The blowup over the Dubai deal illustrated the new environment. Bush infuriated members by threatening to veto any congressional effort to prevent an Arab company from taking control of terminals at six U.S. seaports. Instead of falling in line, they felled the deal by joining with Democrats for a 62 to 2 committee vote against Bush. It was the breaking point for many members. Afterward, Rep. Thomas M. Davis III (R-Va.) was quoted in The Washington Post as saying, "This is probably the worst administration ever in getting Congress's opinion on anything."

Sen. John Thune (R-S.D.) is a prime example of such perceived slights. He was handpicked by the White House to challenge then-Senate Minority Leader Thomas A. Daschle (D-S.D.) in 2004. Thune entered the race under heavy White House pressure and won in part by promising to protect South Dakota's Ellsworth Air Force Base from being closed.

But when the Pentagon targeted Ellsworth for closing, Thune's complaints to White House senior officials were coldly dismissed, according to people familiar with the conversations. "Why are you whining?" was how one person familiar with the session paraphrased the White House response.

Thune declined to want to comment on the base closing but said, "I think Republicans want to be helpful, but the administration needs to help us to help them."

‘Our greatest failure’
The tipping point for many lawmakers was last year's debate over the Bush plan to restructure Social Security by offering personal savings accounts. For years, House Republicans had sent word to Karl Rove, Bush's top strategist, and others that any efforts to dismantle the Social Security system could prove disastrous for House Republicans. Regardless of the merits, the legislators would say, older Americans vote in high percentages in congressional races and would likely punish the party if it tinkered with the popular program.

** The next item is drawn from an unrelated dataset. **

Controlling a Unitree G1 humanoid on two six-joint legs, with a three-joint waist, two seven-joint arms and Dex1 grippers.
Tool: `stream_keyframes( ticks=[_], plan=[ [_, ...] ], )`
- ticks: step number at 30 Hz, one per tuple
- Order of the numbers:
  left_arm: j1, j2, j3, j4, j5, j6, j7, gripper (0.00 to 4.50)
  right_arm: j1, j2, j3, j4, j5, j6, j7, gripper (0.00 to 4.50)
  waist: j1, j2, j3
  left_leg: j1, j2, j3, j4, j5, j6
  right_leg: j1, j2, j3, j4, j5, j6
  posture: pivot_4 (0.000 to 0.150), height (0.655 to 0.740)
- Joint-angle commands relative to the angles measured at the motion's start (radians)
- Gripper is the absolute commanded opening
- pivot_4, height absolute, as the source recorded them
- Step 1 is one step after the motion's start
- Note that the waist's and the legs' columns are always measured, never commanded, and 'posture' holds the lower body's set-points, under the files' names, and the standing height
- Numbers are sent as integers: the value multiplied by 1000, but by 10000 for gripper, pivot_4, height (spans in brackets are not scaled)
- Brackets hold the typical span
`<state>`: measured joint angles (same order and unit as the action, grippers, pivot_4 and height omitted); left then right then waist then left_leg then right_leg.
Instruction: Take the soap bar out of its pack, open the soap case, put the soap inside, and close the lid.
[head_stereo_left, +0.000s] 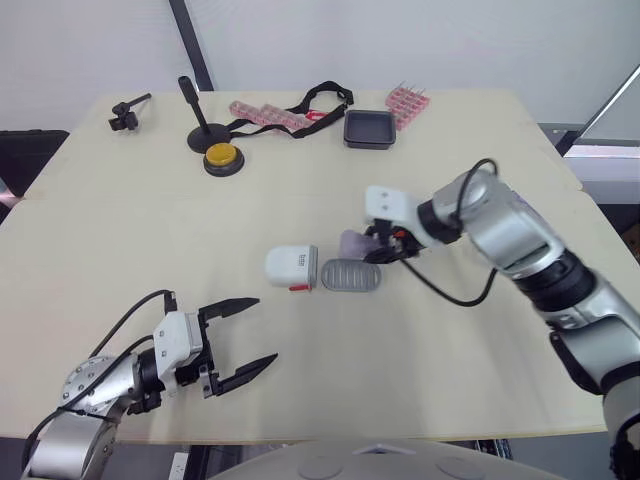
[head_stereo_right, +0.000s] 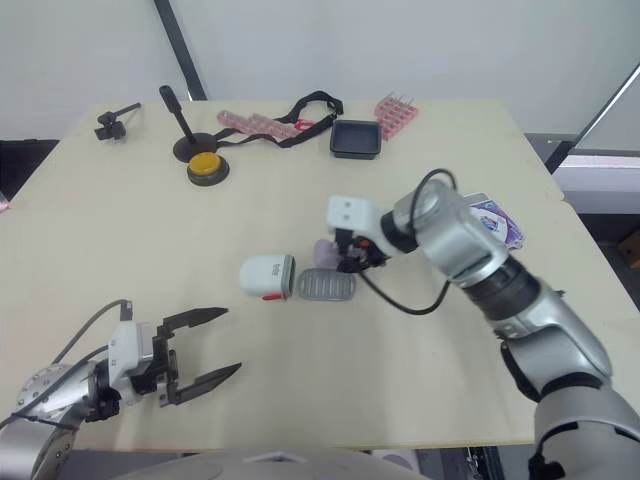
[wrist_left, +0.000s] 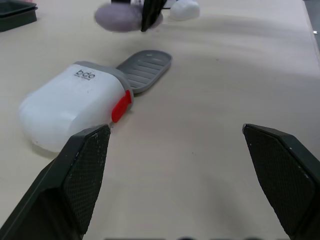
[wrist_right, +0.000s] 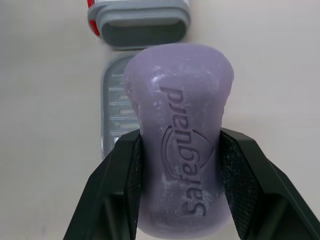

House Republicans in particular were already panicking about the Medicare prescription drug benefit they had passed more than a year earlier. The program was seen as too costly for conservatives and too confusing for seniors. Yet a majority of Republicans voted for it under intense lobbying from Bush and GOP congressional leaders, and several regretted it.

"Bottom line, there is a lot of buyer's remorse," said Rep. Tom Feeney (R-Fla.). If the vote were held today on the Medicare prescription drug benefit, he said, as many 120 Republicans would vote against it. "It was probably our greatest failure in my adult lifetime," he said.

So when Bush sprang the Social Security plan on them, many Republicans balked. Eventually, congressional Republicans revolted and killed what Bush had trumpeted as the top domestic priority of his second term. Another common complaint about the White House is that it asked lawmakers to take politically risky votes and did not bother to provide cover when Democrats started attacking.

Rep. Paul Ryan (R-Wis.), a Bush ally who dismissed concerns about an inattentive White House, said he regrets voting for the No Child Left Behind bill in the first term.